EXERCISE |
Each line containing the string "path" should be copied out of the entries.

Items from a data source |
********

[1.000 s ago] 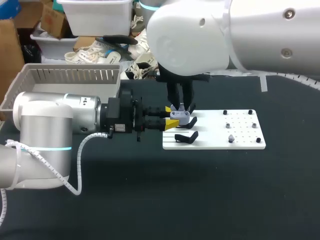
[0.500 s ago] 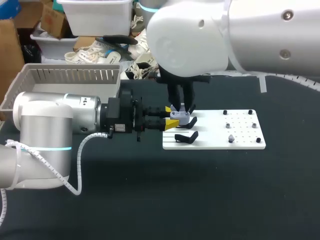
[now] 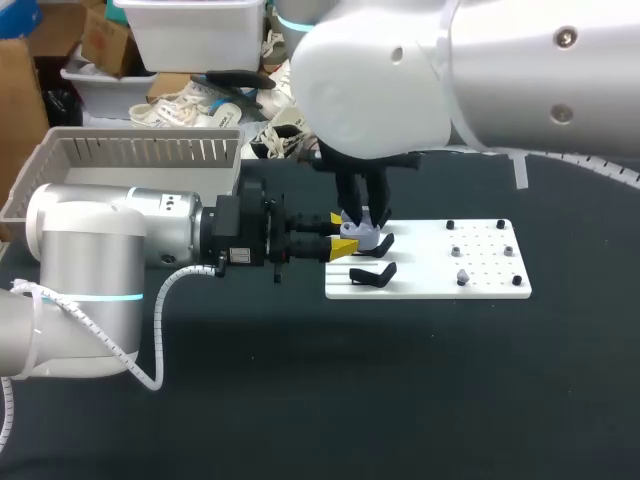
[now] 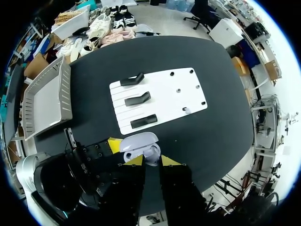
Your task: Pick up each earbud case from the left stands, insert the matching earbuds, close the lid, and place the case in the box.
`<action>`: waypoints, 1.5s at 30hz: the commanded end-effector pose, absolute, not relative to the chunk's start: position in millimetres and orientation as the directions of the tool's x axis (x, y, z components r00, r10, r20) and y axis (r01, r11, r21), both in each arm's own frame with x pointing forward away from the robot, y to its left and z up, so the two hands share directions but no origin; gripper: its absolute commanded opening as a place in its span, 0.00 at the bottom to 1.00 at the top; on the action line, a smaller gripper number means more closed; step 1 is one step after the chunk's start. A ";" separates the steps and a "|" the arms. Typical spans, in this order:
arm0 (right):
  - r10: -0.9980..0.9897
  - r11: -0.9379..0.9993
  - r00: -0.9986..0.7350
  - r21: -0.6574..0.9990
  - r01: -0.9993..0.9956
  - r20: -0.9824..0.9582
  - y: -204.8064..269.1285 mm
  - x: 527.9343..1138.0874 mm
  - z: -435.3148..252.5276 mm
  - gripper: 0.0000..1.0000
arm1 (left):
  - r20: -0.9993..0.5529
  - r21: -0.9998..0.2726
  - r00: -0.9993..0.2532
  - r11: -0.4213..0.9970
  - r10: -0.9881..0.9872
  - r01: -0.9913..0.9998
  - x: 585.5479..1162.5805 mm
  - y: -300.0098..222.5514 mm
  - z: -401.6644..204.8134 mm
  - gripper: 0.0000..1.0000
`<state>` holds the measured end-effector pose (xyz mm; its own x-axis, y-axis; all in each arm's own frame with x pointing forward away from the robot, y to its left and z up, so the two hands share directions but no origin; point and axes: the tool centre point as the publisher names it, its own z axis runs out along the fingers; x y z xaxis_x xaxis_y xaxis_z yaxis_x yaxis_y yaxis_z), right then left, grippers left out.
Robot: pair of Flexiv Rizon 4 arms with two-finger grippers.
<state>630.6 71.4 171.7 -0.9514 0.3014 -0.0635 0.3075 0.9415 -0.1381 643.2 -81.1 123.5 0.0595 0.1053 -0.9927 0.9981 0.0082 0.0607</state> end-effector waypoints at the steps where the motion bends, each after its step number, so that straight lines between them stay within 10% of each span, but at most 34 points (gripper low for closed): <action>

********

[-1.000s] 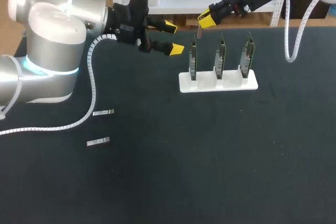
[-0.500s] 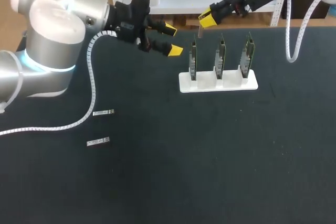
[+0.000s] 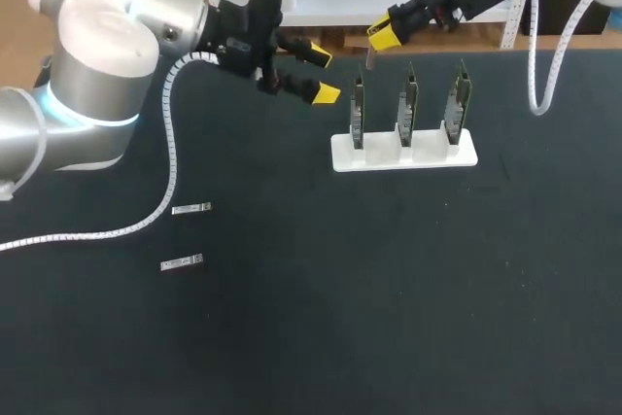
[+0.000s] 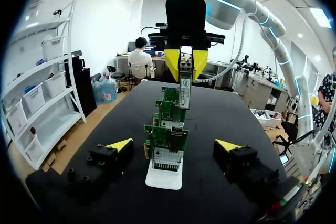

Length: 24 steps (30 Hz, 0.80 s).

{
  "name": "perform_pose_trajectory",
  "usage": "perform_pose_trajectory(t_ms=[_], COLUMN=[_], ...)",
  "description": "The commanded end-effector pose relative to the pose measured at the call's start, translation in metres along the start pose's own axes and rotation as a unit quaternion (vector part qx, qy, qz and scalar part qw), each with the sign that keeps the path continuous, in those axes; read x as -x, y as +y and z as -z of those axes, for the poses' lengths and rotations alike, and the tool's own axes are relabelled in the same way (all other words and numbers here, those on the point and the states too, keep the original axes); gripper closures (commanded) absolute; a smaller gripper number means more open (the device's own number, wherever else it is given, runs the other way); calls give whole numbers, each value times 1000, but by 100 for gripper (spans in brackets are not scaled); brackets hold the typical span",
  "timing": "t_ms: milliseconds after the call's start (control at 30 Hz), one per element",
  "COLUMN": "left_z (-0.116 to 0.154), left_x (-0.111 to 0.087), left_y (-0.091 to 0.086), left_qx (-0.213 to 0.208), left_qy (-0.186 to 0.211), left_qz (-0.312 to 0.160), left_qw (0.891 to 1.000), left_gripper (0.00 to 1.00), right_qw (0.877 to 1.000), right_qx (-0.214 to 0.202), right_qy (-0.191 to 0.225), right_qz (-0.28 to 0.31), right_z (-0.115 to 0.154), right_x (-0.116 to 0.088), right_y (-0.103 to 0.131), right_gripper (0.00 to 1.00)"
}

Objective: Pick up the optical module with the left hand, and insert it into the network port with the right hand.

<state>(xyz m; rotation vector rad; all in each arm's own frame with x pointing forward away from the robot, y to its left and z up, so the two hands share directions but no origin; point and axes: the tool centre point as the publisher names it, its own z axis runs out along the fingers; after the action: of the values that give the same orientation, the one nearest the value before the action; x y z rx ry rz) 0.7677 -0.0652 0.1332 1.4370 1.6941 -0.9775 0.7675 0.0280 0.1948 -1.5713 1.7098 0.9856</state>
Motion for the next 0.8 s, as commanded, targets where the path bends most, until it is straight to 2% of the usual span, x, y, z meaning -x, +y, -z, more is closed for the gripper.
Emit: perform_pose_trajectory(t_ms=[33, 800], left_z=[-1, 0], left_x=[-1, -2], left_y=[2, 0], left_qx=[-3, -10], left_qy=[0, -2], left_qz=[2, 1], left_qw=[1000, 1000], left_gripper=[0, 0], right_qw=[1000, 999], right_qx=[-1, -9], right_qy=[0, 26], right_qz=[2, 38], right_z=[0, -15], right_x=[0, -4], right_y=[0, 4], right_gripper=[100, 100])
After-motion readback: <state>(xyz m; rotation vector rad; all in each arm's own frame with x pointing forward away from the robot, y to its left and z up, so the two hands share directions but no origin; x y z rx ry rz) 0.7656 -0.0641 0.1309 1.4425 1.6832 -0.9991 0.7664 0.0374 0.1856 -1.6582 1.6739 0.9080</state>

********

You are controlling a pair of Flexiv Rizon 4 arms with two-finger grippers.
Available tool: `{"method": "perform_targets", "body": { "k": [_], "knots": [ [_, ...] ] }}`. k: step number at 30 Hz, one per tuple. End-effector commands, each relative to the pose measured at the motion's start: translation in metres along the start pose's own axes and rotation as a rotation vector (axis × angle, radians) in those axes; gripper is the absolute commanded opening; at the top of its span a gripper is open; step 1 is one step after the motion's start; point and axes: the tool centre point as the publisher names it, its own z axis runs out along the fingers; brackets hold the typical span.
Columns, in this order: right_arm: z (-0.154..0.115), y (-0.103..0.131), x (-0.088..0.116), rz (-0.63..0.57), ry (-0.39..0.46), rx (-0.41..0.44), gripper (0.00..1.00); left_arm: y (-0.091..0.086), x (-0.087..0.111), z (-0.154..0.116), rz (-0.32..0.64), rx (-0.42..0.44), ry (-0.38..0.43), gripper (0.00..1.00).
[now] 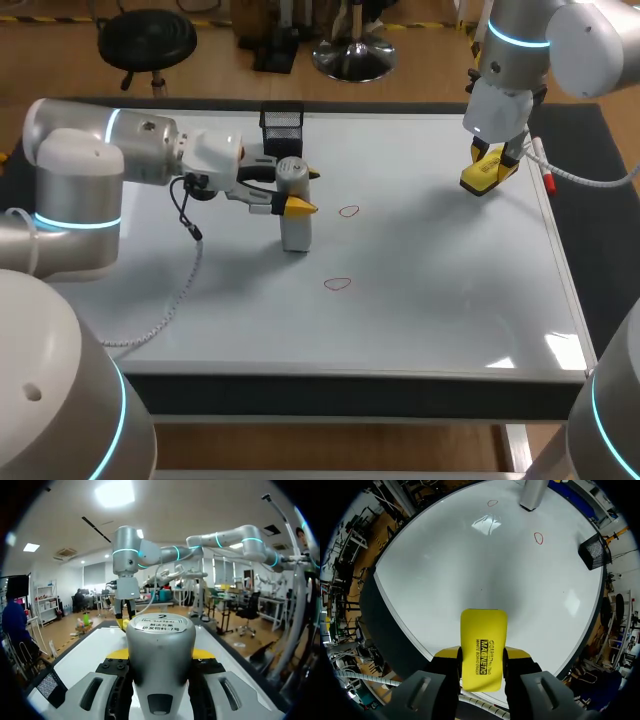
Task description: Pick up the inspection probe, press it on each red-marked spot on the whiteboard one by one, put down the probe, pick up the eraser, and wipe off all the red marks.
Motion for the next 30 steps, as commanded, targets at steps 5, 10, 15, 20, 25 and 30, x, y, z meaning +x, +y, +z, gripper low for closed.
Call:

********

EXERCISE OUTPUT |
  "description": "The commanded end-effector pose relative to the pose measured at the call's start, translation in metres along the start pose's own axes and rotation as a unit quaternion (vector part qx, qy, qz and scalar part qw), each with the sign that keeps the path continuous, in those axes; read x as -x, y as +y and z as -z of those axes, for the poses' lengths and rotations alike, and the tool's own axes are relabelled in the same way (all other words and numbers here, those on the point and the states too, keep the original axes); gripper closures (commanded) absolute; a smaller gripper number means more open (the device's own number, wherever else it is given, runs the other way); calls give whole numbers, each value times 1000, but by 100 for gripper (spans in brackets are not scaled); brackets hold the typical span",
Motion for the next 0.8 s, as commanded, targets where the path bends most, until it is straight to 2% of the usual span, x, y, z meaning -x, +y, -z, more is closed for the gripper.

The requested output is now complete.